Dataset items
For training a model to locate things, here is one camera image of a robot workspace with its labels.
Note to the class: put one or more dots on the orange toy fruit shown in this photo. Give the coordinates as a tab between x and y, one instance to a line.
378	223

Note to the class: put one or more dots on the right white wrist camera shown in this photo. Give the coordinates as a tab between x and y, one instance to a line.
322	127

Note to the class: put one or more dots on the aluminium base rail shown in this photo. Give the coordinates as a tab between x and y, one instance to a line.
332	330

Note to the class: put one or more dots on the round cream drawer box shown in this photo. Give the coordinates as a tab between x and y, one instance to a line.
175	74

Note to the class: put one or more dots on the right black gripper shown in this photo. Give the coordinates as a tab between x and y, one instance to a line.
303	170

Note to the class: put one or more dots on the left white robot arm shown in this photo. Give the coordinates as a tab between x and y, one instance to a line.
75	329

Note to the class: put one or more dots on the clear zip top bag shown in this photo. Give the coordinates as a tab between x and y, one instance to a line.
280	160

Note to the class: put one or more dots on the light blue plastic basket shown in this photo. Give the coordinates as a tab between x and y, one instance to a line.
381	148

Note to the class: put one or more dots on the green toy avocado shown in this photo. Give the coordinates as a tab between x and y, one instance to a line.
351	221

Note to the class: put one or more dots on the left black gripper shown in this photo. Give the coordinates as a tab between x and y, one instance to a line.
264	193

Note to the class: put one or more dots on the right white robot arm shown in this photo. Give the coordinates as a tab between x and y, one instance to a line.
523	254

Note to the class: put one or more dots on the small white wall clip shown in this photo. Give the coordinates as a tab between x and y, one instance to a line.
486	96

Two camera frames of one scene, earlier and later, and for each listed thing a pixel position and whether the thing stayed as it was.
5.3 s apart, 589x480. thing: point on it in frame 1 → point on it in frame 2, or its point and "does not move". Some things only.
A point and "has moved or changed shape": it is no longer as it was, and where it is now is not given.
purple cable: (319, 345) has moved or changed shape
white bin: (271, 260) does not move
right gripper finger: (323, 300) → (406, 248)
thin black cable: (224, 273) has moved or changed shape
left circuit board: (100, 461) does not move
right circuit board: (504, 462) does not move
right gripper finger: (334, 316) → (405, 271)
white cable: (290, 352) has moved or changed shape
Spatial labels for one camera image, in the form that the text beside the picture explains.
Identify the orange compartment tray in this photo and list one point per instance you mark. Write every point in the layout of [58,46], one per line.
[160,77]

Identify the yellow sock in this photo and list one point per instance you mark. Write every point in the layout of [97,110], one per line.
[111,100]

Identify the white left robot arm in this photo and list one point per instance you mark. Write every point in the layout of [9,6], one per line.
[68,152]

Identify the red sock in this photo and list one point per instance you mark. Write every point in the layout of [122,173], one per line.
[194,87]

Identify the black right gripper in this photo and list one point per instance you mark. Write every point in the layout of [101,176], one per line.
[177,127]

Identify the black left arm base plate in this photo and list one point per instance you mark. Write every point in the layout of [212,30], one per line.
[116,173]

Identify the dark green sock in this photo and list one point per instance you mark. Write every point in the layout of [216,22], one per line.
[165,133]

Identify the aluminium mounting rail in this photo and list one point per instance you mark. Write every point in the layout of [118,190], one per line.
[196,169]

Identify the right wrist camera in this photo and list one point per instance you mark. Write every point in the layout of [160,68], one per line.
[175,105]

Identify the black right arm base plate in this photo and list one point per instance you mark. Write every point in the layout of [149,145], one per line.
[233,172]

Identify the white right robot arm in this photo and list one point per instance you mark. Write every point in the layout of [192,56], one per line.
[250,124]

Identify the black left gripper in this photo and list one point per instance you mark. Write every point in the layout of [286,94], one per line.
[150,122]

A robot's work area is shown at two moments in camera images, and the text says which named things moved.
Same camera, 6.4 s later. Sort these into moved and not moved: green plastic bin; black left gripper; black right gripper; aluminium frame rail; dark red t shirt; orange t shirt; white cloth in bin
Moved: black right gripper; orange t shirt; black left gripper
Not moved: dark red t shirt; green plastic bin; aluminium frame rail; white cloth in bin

**TASK STATEMENT:** Would you repeat all of the data above, word for word?

**WRITTEN RESPONSE:**
For training a model to locate things, here is one camera image of a robot workspace with its labels.
Note to the class: put one or more dots on the orange toy fruit shown in this photo. Give the coordinates as a tab between x and y, one instance to a line.
378	223

Note to the class: put one or more dots on the right white wrist camera shown in this photo. Give the coordinates as a tab between x and y, one instance to a line.
322	127

Note to the class: put one or more dots on the aluminium base rail shown in this photo. Give the coordinates as a tab between x and y, one instance to a line.
332	330

Note to the class: put one or more dots on the round cream drawer box shown in this photo. Give the coordinates as a tab between x and y, one instance to a line.
175	74

Note to the class: put one or more dots on the right black gripper shown in this photo. Give the coordinates as a tab between x and y, one instance to a line.
303	170

Note to the class: put one or more dots on the left white robot arm shown in this photo. Give the coordinates as a tab between x and y, one instance to a line.
75	329

Note to the class: put one or more dots on the clear zip top bag shown in this photo. Give the coordinates as a tab between x and y, one instance to a line.
280	160

Note to the class: put one or more dots on the light blue plastic basket shown in this photo. Give the coordinates as a tab between x and y, one instance to a line.
381	148

Note to the class: put one or more dots on the green toy avocado shown in this photo. Give the coordinates as a tab between x and y, one instance to a line.
351	221

Note to the class: put one or more dots on the left black gripper shown in this photo. Give the coordinates as a tab between x and y, one instance to a line.
264	193

Note to the class: put one or more dots on the right white robot arm shown in this photo. Give the coordinates as a tab between x and y, one instance to a line.
523	254

Note to the class: put one or more dots on the small white wall clip shown in this photo. Give the coordinates as a tab between x and y, one instance to a line.
486	96

Two camera frames of one scene, earlier and later, and for each listed thing a pixel position and whether the thing stayed as it was.
5.3 s apart, 589x480. thing: point on it in frame 1 → point on it in frame 2, or its point and "does not move". Some things only.
A point and "has moved or changed shape": it is no longer as it was, and where it is now is not given.
purple cable: (319, 345) has moved or changed shape
white bin: (271, 260) does not move
right gripper finger: (323, 300) → (406, 248)
thin black cable: (224, 273) has moved or changed shape
left circuit board: (100, 461) does not move
right circuit board: (504, 462) does not move
right gripper finger: (334, 316) → (405, 271)
white cable: (290, 352) has moved or changed shape
Spatial labels for one camera image, in the form that the text beside the picture explains.
Identify the orange compartment tray in this photo and list one point per instance you mark. Write every point in the layout of [58,46], one per line.
[160,77]

Identify the yellow sock in this photo and list one point per instance you mark. Write every point in the layout of [97,110], one per line.
[111,100]

Identify the white left robot arm in this photo and list one point per instance you mark. Write every point in the layout of [9,6], one per line.
[68,152]

Identify the red sock in this photo and list one point per instance you mark. Write every point in the layout of [122,173], one per line.
[194,87]

Identify the black right gripper in this photo and list one point per instance you mark. Write every point in the layout of [101,176], one per line.
[177,127]

Identify the black left arm base plate in this photo and list one point per instance you mark. Write every point in the layout of [212,30], one per line.
[116,173]

Identify the dark green sock in this photo and list one point per instance you mark. Write every point in the layout of [216,22], one per line.
[165,133]

Identify the aluminium mounting rail in this photo and list one point per instance you mark. Write every point in the layout of [118,190], one per line.
[196,169]

Identify the right wrist camera in this photo and list one point per instance you mark. Write every point in the layout of [160,68], one per line.
[175,105]

Identify the black right arm base plate in this photo and list one point per instance you mark. Write every point in the layout of [149,145], one per line.
[233,172]

Identify the white right robot arm in this photo and list one point per instance you mark. Write every point in the layout of [192,56], one per line.
[250,124]

Identify the black left gripper in this photo and list one point per instance you mark. Write every point in the layout of [286,94], one per line.
[150,122]

A robot's work area is shown at two moments in camera images, and the text says which named things moved.
Same camera, 6.4 s later. Sort these into moved and not moved: green plastic bin; black left gripper; black right gripper; aluminium frame rail; dark red t shirt; orange t shirt; white cloth in bin
Moved: black right gripper; orange t shirt; black left gripper
Not moved: dark red t shirt; green plastic bin; aluminium frame rail; white cloth in bin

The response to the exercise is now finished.